Leaveck v. General Motors Corp.

Decision Date21 March 1986
Docket NumberDocket No. 81583
Citation383 N.W.2d 154,147 Mich.App. 781
PartiesK. Sue LEAVECK, Widow of Samuel M. Leaveck, Deceased, Plaintiff-Appellant, v. GENERAL MOTORS CORPORATION, Hydra-Matic Division, Defendant-Appellee.
CourtCourt of Appeal of Michigan — District of US

Egnor, Hamilton & Muth by Andrew S. Muth, Ypsilanti, for plaintiff-appellant.

Conklin, Benham, McLeod, Ducey & Ottaway, P.C. by Ronald A. Weglarz, Detroit, for defendant-appellee.

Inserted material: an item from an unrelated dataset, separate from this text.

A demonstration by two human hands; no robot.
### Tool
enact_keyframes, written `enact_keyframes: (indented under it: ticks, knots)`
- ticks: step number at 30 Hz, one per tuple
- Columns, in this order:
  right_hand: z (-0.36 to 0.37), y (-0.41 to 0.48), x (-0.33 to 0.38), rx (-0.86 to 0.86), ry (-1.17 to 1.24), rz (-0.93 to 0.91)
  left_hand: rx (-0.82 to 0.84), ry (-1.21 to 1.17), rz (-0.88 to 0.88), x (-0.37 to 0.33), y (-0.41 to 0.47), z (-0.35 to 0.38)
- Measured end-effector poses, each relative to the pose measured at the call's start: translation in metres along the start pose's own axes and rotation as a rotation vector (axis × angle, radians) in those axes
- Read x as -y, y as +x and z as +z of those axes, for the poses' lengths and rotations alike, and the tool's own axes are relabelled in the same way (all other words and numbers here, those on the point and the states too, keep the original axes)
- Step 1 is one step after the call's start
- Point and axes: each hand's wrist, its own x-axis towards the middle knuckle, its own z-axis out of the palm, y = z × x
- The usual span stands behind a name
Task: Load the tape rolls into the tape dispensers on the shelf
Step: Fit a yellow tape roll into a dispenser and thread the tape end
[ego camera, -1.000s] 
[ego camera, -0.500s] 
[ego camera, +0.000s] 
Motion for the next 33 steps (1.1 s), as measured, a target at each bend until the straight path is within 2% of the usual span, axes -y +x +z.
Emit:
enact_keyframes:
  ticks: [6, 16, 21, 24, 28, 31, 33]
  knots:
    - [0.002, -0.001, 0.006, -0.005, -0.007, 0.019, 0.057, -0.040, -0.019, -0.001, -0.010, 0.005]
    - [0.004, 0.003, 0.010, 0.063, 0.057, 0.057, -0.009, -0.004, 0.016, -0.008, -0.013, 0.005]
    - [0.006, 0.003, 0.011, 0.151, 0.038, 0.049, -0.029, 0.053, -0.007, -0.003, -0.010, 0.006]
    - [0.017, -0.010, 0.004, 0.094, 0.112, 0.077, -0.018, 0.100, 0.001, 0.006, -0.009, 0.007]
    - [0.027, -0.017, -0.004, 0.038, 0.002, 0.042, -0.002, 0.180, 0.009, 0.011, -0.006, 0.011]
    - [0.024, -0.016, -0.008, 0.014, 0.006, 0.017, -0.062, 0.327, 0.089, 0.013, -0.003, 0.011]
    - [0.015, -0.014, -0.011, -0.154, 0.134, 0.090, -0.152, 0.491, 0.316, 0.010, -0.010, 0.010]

Before J.H. GILLIS, P.J., and BRONSON and KELLY, JJ.

PER CURIAM.

Plaintiff applied for workers' compensation benefits on the ground that her husband's death was caused by a heart condition and emphysema aggravated by his working conditions. Hearing examiner Ray Ravary, by decision mailed August 21, 1980, awarded plaintiff $101 per week for up to 500 weeks. Defendant appealed to the Workers' Compensation Appeal Board, which issued its decision October 14, 1983. In reversing the hearing examiner's award, the board stated in part:

"It is clear to us as fact finders that decedent worked in a deleterious atmosphere which aggravated his pulmonary disease and most likely made him more susceptible to his arteriosclerotic heart disease and death sooner than would otherwise have been the case. Although there is expert testimony to support this finding, our judicial superiors have usurped our right to so find. Miklik v. Mich Special Mach Co, 415 Mich 364 (1982)."

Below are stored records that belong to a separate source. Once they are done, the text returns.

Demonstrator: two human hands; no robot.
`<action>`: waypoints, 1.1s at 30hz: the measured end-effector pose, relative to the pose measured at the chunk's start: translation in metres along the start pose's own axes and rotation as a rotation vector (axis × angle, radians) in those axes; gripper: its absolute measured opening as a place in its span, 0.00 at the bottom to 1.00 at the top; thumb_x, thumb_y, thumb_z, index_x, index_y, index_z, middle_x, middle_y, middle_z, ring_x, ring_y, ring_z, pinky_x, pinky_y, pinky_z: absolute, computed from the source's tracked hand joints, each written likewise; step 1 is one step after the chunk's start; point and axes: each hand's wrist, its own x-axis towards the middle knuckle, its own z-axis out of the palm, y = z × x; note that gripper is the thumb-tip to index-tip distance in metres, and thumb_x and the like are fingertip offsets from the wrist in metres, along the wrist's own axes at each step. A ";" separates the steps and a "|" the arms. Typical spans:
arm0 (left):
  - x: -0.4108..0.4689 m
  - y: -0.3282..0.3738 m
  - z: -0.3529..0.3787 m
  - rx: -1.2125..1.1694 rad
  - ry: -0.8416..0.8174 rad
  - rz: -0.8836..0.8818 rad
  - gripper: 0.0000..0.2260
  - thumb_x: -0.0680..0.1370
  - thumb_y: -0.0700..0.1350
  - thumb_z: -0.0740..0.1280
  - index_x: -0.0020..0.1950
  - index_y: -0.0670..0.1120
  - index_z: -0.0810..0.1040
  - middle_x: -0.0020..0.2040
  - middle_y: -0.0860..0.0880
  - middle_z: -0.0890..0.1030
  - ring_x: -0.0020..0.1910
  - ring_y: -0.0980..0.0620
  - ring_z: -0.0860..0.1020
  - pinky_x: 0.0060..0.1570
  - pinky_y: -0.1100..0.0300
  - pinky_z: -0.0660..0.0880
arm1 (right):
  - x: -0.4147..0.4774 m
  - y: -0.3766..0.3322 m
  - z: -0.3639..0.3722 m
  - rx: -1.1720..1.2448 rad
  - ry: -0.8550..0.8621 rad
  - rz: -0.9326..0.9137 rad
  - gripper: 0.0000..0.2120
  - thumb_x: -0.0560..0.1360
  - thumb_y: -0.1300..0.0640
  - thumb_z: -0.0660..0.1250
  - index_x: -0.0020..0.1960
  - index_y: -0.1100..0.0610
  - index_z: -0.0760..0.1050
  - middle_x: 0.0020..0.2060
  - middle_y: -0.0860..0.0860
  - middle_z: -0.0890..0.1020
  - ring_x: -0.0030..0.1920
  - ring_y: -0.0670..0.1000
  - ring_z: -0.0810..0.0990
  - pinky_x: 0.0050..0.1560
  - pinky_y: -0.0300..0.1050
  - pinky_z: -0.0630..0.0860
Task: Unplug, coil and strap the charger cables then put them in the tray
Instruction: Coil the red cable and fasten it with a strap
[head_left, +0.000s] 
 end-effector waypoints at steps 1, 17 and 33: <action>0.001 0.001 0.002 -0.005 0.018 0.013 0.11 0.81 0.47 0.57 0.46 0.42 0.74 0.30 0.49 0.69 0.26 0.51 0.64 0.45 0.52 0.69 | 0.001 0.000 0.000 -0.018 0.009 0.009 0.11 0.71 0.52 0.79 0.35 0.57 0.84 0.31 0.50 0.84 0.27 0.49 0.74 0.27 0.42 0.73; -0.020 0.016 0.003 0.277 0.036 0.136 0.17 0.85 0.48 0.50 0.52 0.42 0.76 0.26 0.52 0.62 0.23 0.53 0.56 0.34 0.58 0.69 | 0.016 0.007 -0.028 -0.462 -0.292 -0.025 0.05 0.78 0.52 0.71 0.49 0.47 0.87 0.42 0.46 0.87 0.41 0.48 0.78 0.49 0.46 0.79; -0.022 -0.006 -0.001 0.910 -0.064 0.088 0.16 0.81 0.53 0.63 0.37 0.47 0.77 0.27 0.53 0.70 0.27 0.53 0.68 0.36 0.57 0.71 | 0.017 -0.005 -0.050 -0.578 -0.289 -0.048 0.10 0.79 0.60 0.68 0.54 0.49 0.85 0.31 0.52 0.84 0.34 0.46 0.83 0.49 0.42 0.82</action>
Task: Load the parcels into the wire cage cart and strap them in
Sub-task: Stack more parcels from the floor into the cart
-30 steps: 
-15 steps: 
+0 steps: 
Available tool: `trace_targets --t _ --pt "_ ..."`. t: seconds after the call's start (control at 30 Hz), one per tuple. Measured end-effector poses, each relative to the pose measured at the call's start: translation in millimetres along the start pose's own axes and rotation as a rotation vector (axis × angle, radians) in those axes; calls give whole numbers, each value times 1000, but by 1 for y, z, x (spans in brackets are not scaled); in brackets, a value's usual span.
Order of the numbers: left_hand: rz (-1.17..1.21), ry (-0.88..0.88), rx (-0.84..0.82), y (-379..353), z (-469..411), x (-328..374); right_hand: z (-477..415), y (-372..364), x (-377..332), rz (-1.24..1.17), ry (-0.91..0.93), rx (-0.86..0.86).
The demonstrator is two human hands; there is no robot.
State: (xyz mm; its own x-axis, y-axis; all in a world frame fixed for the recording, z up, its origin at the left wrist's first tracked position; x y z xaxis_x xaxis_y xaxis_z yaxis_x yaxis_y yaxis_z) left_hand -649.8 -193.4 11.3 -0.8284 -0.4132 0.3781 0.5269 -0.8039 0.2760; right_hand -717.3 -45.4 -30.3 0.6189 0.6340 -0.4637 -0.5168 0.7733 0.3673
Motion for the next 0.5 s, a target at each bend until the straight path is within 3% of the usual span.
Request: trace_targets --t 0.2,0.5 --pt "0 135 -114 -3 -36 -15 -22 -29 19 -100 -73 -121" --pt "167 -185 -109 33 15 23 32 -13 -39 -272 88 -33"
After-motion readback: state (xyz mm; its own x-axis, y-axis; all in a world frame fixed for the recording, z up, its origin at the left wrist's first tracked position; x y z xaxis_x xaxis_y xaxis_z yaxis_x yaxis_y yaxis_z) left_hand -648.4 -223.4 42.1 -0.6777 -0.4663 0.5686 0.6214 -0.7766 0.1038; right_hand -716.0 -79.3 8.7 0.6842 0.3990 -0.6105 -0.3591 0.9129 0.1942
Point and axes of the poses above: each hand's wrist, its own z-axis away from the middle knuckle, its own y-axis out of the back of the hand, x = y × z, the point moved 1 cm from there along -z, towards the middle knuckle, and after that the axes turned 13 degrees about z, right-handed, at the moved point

The plaintiff filed a delayed application for leave to appeal to this Court which was denied on February 28, 1984. Upon plaintiff's application for leave to appeal, the Supreme Court remanded the case to this Court "as on leave granted". Leaveck v. General Motors Corp., 419 Mich. 950, 357 N.W.2d 321 (1984).

Mr. Leaveck worked for General Motors Corporation for 24 years before his death at the age of 58. He operated a cutting machine called an Ex-Cell-O. He was required to load approximately 1,000 eight- or nine-pound parts into the machine daily. There was testimony that the air around the machine was dusty and smelled oily. Mr. Leaveck wore a mask on the job. Plaintiff testified that her husband's work clothes smelled oily and were covered with a graphite-like substance and little pieces of metal.

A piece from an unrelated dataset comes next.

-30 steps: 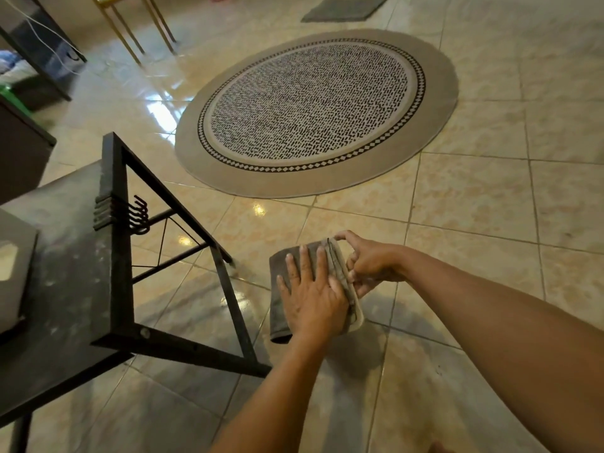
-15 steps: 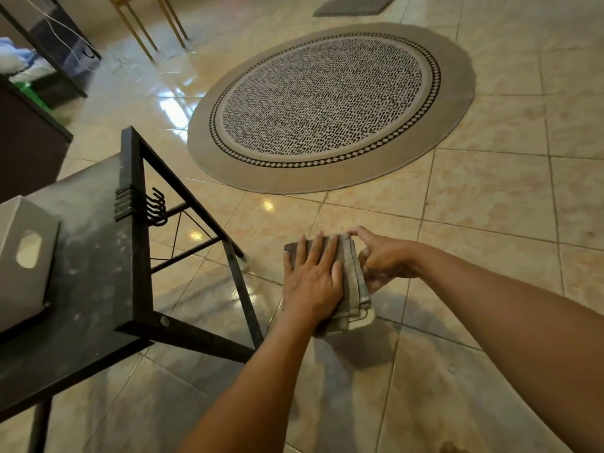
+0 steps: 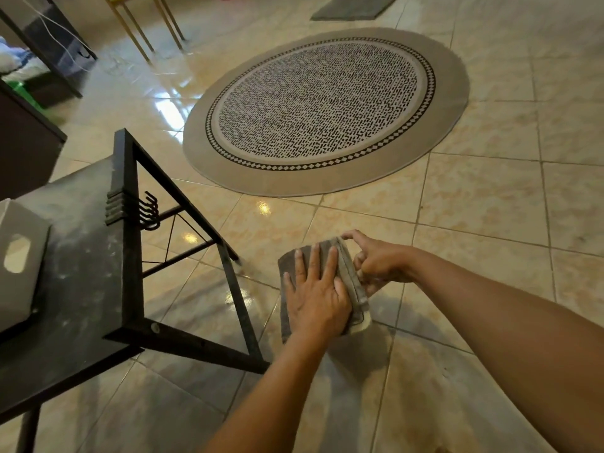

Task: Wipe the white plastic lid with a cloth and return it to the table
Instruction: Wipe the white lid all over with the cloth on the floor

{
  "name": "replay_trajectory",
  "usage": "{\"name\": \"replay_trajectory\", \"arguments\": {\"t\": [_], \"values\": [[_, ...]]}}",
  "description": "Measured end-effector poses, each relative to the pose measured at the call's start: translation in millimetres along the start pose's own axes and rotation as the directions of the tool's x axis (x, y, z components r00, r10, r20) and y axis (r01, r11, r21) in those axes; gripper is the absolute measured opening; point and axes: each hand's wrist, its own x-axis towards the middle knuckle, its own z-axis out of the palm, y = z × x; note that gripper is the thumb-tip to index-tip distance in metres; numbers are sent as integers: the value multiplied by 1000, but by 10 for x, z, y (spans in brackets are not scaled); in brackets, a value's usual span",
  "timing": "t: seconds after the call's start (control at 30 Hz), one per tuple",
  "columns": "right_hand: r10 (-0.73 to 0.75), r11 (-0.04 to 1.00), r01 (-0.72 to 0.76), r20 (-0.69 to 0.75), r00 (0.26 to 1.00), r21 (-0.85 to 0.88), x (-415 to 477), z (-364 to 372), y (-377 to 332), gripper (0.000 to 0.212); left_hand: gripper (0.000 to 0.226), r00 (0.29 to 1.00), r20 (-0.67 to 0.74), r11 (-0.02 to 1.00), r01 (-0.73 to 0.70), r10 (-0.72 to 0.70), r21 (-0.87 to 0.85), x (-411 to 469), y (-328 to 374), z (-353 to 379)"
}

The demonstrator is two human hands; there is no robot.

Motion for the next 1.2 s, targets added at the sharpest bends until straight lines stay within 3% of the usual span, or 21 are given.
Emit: {"name": "replay_trajectory", "arguments": {"t": [0.13,0.27,0.4,0.47,0.6,0.77,0.93,1.2], "values": [[-8,1000,7,20,1000,26,15,-1,2,100,60,999,-5,998,-44,44,55,-91,-13,81],[-6,1000,6,-9,1000,-17,7,22,-11,99,60,997,38,997,68,-66,-40,224,-31,-113],[0,1000,0,7,1000,16,-58,-28,5,95,60,982,60,982,-185,182,47,52,-7,-28],[-8,1000,8,6,1000,12,-45,-7,-7,94,59,974,45,971,-226,223,78,116,-106,-47],[-15,1000,15,-14,1000,-27,6,61,-37,96,61,998,-11,996,-67,68,66,245,-113,-115],[-11,1000,11,-4,1000,9,-7,42,-32,93,60,991,9,989,-133,133,67,33,-32,33],[7,1000,-8,-40,999,-17,65,68,-4,97,60,998,34,998,60,-59,-17,233,-161,-147],[16,999,-18,-64,998,-31,60,90,-17,89,60,995,18,995,98,-98,-5,-690,112,145]]}}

Mr. Leaveck suffered from cardiac problems beginning in 1967. His physician, Dr. Rhoda M. Powsner, testified that he suffered from severe pulmonary disease and severe arteriosclerotic heart disease. Dr. Powsner believed that there were several causative factors for the pulmonary disease, including smoking (Mr. Leaveck quit smoking in 1967), and allergy to dust at work. Dr. Powsner testified that people with pulmonary disease are less able to tolerate heart disease because the lungs are unable to deliver as much oxygen as normal lungs.

After reviewing Mr. Leaveck's medical reports, Dr. Clyde Wu testified on behalf of General Motors that plaintiff's decedent died as a result of arteriosclerosis, that arteriosclerosis is an ordinary disease of life, and that the patient's death, occurring two days after his last working day, was not work related.

The WCAB found that the decedent worked in a deleterious atmosphere which aggravated his pulmonary disease and "most likely" contributed to his death. However, the board stated that the recent Supreme Court decision in Miklik v. Michigan Special Machine Co., 415 Mich. 364, 329 N.W.2d 713 (1982), restricted its findings of fact and precluded an award. We disagree.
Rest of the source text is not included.